Instructions to follow ->
How many lines of the data include the string "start"? State that number alone.

Material provided ->
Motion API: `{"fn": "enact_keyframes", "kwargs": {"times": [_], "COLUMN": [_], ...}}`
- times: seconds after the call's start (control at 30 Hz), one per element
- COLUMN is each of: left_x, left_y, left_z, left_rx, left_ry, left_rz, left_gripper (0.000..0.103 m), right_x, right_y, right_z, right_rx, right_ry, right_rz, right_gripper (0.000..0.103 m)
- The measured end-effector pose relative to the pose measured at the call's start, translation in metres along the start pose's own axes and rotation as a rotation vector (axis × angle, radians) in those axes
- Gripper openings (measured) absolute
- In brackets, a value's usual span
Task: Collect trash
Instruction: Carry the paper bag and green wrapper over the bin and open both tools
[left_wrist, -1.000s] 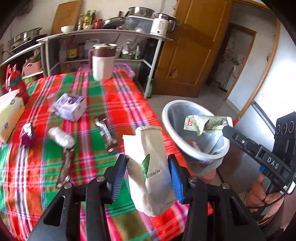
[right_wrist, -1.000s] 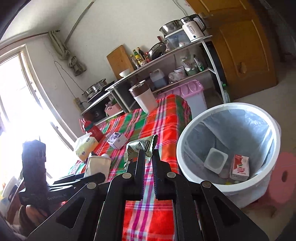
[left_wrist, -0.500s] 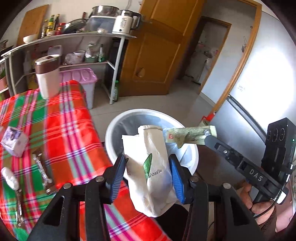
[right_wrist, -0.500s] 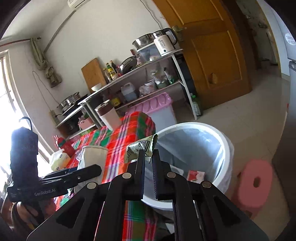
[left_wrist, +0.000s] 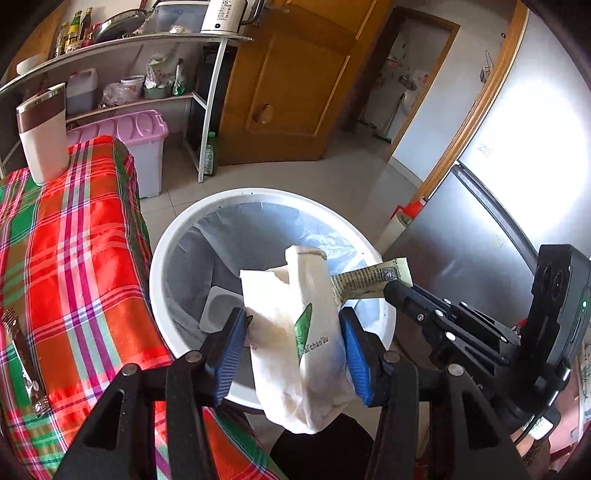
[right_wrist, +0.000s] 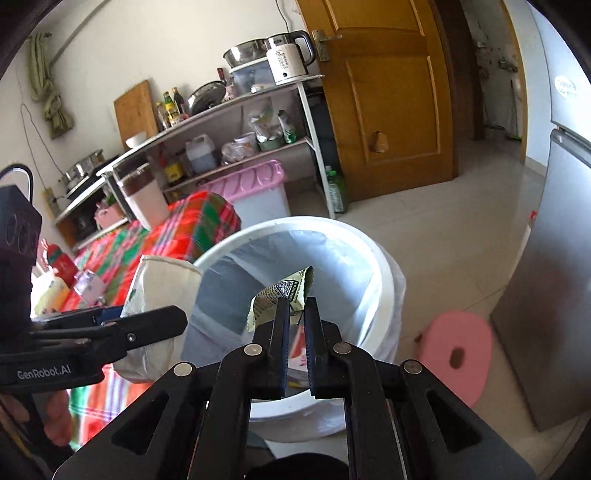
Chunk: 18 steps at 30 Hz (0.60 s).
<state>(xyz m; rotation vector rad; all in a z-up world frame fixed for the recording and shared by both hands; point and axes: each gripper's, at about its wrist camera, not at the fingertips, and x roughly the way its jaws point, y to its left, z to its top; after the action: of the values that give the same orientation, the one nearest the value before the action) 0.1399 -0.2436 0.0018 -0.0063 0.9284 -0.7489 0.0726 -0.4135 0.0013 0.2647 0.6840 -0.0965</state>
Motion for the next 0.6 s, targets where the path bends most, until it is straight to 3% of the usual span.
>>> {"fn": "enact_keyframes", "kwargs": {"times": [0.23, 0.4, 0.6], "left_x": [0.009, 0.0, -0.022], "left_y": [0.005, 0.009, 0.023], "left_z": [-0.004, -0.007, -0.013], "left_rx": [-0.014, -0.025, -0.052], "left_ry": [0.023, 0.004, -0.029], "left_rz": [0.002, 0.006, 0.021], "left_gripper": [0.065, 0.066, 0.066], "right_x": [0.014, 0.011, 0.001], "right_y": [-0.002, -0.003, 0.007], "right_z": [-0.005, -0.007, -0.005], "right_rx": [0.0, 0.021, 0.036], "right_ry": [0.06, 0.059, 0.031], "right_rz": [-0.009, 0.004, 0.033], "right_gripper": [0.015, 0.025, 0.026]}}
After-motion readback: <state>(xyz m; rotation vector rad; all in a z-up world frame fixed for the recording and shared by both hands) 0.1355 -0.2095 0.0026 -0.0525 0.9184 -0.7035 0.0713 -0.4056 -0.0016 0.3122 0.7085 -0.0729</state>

Output for this exercise ->
2